_ABOUT THIS TASK_.
The answer should hold only the lines from the one containing "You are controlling" through the one containing "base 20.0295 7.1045" in the entries below, copied exactly, without pictures.

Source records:
***
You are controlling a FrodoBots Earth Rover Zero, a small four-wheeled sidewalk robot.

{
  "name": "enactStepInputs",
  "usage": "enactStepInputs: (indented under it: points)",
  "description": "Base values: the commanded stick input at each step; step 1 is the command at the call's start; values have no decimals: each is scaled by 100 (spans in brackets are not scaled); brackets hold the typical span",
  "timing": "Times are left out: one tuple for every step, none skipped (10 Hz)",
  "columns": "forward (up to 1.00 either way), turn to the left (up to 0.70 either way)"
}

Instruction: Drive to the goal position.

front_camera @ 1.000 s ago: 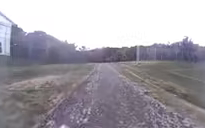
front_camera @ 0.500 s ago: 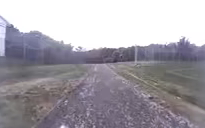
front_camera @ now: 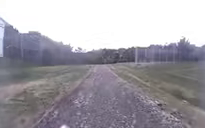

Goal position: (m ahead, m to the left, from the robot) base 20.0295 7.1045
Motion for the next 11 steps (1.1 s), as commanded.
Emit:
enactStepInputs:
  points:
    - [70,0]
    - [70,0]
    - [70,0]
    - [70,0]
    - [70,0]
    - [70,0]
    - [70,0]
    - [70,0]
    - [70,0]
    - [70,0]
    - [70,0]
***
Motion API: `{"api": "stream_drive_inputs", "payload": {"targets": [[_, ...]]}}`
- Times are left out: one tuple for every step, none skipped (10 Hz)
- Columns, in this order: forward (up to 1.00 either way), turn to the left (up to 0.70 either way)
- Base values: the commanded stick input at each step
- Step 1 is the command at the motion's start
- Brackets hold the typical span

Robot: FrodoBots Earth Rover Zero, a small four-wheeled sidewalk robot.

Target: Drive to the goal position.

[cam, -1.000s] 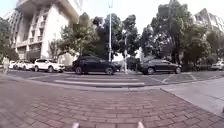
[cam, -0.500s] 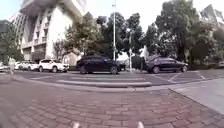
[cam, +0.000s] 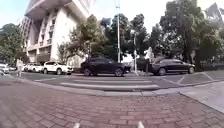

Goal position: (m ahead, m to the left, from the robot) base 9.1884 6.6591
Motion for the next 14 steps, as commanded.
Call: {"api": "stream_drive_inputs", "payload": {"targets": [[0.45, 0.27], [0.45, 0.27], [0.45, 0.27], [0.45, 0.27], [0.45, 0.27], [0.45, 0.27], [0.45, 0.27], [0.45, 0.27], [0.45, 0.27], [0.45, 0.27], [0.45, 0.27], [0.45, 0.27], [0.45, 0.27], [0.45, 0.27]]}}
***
_EXERCISE SOLUTION_.
You are controlling a FrodoBots Earth Rover Zero, a small four-wheeled sidewalk robot.

{
  "name": "enactStepInputs",
  "usage": "enactStepInputs: (indented under it: points)",
  "description": "Base values: the commanded stick input at each step; step 1 is the command at the call's start; values have no decimals: each is scaled by 100 (spans in brackets are not scaled); brackets hold the typical span",
  "timing": "Times are left out: one tuple for every step, none skipped (10 Hz)",
  "columns": "forward (up to 1.00 either way), turn to the left (up to 0.70 either way)"
}

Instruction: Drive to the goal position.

front_camera @ 1.000 s ago: 
front_camera @ 0.500 s ago: 
front_camera @ now: 

Goal position: (m ahead, m to the left, from the robot) base 20.0295 7.1045

Nothing else belongs to the answer.